What are you working on now?
I am working on a commercial for GAP, a window display for Valentino, and an Installation for the Amazeum Children’s Museum. I am busy crocheting, and I would not want it any other way!
How would you describe your creative style? Do you recognize a signature style that links all of your projects beyond the medium you use, or do you try to excuse yourself and approach each project as its own entity?
I have my own style and a process I follow for each piece of street art I crochet. With every new project comes new learning. I was never officially taught to crochet, so I am still trying to improve my skills and create pieces that look beautiful but also have a deeper meaning and heart. Sometimes I will begin a project and think it will turn out a certain way, but halfway through I change my mind and let the yarn take over.

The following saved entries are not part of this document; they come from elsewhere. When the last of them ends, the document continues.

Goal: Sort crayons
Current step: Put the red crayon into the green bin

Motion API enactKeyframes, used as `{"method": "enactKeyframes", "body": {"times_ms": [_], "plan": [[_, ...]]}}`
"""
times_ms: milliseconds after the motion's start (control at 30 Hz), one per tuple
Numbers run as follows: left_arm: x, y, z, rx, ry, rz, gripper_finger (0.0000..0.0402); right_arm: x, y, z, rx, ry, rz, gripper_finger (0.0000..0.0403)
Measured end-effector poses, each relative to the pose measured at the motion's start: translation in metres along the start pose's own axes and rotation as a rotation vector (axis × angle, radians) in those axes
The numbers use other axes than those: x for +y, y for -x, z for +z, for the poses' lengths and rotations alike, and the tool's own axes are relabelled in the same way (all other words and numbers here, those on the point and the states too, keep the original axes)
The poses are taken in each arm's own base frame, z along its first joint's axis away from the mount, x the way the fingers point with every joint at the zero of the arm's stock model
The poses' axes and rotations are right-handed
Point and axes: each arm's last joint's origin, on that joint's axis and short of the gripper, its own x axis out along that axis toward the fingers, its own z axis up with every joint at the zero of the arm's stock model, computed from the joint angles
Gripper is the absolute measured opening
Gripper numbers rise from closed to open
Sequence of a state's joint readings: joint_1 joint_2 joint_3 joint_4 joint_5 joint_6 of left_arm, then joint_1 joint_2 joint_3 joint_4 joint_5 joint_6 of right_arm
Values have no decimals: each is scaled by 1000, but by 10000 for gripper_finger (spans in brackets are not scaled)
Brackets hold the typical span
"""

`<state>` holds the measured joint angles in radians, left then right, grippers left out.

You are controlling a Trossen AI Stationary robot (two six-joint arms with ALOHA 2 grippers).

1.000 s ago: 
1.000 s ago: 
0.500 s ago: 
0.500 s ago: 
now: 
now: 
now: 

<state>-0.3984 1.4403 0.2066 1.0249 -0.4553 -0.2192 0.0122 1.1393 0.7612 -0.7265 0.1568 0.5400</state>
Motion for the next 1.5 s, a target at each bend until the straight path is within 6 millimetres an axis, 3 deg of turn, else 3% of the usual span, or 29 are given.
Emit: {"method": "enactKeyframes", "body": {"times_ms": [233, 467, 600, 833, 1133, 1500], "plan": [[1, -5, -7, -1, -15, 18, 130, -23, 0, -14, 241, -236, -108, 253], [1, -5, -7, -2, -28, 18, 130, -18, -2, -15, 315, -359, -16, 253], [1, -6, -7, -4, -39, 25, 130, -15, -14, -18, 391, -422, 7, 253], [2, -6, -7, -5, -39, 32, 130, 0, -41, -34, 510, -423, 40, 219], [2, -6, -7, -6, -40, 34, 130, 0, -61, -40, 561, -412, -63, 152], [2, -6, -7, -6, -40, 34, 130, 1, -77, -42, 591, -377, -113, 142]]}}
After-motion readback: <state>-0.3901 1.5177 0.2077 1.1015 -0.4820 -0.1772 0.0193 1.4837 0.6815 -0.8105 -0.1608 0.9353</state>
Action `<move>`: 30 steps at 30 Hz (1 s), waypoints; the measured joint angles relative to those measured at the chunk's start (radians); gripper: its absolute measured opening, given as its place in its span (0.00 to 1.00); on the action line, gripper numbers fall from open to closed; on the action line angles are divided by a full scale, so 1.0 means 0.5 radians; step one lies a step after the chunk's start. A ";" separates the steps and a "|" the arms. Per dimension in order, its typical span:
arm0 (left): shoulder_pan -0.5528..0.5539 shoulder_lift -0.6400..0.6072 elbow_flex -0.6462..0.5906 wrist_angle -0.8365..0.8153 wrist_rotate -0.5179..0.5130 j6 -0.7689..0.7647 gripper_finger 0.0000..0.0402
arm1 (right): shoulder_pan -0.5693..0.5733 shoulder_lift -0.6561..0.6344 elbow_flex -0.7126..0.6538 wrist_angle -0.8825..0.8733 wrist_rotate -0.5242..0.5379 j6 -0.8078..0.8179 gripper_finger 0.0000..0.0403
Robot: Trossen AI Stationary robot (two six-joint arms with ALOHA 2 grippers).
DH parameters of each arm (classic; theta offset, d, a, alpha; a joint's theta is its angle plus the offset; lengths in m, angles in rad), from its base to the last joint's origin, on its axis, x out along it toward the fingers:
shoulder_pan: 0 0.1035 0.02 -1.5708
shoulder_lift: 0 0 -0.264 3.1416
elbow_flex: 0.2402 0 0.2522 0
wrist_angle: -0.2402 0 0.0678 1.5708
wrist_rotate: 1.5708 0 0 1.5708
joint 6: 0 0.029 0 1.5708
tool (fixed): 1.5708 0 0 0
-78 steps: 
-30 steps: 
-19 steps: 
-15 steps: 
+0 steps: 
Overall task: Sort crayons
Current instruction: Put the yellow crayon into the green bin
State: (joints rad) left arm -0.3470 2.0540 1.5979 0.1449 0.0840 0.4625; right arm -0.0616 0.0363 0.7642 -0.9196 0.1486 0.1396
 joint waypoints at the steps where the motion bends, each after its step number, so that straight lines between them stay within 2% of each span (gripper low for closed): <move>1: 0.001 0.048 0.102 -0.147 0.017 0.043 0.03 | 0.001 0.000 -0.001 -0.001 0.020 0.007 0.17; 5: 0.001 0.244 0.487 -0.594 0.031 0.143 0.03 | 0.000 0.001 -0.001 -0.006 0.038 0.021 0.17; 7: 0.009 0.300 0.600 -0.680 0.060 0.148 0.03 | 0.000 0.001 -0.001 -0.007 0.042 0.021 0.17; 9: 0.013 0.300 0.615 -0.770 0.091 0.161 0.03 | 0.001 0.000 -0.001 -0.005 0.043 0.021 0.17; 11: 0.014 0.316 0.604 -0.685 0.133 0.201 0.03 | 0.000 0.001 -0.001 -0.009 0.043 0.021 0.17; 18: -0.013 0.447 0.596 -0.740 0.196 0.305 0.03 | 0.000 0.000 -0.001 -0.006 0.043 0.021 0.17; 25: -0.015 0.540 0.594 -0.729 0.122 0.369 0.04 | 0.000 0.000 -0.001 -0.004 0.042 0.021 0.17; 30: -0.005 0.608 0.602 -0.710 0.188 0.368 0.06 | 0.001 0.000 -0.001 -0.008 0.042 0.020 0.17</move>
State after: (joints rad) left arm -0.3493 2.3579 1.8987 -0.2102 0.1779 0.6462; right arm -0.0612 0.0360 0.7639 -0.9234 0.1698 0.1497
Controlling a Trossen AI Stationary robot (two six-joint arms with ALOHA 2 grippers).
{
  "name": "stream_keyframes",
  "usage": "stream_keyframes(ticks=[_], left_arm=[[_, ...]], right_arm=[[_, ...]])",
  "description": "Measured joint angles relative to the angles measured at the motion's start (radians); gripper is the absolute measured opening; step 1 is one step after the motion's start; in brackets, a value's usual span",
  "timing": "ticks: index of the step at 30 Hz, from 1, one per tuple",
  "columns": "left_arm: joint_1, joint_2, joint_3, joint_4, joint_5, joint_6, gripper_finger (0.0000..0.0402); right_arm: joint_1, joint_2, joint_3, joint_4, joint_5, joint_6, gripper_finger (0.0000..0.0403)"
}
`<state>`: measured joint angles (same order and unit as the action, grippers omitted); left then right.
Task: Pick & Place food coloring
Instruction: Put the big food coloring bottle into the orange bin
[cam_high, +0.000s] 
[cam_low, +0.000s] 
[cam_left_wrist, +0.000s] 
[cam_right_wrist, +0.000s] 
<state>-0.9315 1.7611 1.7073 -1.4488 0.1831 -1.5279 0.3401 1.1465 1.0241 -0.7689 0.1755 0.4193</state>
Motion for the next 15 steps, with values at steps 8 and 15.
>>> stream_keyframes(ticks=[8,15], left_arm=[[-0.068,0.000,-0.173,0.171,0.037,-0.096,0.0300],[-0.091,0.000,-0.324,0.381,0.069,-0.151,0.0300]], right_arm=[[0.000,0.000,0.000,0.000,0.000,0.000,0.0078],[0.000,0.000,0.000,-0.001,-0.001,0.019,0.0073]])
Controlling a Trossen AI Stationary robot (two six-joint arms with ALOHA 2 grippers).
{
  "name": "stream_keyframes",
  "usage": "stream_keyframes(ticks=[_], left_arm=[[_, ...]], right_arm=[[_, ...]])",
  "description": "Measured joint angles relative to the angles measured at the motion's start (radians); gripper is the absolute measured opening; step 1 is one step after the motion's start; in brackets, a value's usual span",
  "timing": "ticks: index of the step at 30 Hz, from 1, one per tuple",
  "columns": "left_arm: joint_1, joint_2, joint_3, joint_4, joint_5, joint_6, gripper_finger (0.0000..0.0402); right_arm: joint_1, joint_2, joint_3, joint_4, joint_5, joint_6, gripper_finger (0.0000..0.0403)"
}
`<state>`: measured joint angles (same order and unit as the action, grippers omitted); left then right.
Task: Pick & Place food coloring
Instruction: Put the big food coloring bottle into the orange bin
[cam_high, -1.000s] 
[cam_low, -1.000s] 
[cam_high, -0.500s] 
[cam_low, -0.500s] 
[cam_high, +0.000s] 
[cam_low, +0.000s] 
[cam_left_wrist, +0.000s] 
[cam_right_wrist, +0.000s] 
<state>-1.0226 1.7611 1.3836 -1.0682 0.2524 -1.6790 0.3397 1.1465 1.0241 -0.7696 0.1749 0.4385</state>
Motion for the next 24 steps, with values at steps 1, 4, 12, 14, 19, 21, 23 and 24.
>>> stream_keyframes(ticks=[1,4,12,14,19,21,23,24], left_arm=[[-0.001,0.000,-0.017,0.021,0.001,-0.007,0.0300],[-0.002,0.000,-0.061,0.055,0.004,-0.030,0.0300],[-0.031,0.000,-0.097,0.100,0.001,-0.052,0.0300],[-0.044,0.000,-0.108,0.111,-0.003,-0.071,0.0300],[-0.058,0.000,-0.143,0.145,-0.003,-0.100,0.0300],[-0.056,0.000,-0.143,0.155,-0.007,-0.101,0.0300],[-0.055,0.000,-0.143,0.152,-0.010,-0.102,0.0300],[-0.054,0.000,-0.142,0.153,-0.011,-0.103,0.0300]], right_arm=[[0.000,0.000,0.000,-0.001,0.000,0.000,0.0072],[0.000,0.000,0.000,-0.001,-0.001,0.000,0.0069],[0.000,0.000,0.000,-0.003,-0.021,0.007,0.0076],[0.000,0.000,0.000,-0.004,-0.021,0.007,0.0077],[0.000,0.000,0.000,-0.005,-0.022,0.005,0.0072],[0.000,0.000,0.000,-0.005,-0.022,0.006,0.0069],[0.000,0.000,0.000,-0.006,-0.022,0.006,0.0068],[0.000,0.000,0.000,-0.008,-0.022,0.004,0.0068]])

How does New York influence your work?
There is no city like New York. All of the different cultures and people living and working together makes me happy to call it home. The idea of being at the center of such a vibrant city allows me to have no limits to what I create. I know it will be accepted. This is why I never hold anything back, and am down to crochet absolutely anything that inspires me!
What cultural and creative venues do you frequent in New York?
I love going to the art galleries in Chelsea. They always have new work that is unexpected and free to look at. The High Line is also one of my favorite spots to get inspired.
Do you thrive off of being part of a creative community or are you more in your element as a lone wolf?
I enjoy crocheting because you can be social and productive at the same time. The way I get the most work done though is being a lone wolf and crocheting all day everyday. I am so lucky to do something I love as my career because putting in the work is never an issue.
Who are some of your biggest creative idols and influences?
Picasso, Olek, and Einstein would be my biggest creative influences.
If you weren’t a street artist, what do you think you’d be doing instead?
I would love to own a flower shop!
What do you do when Not Working?
When I am not working I am doing ballet, smiling and loving life!
What are some things you would tell your high school or early twenties self?
Everything works out better than expected.
The project takes however long you have.
The world only throws at you what you can handle.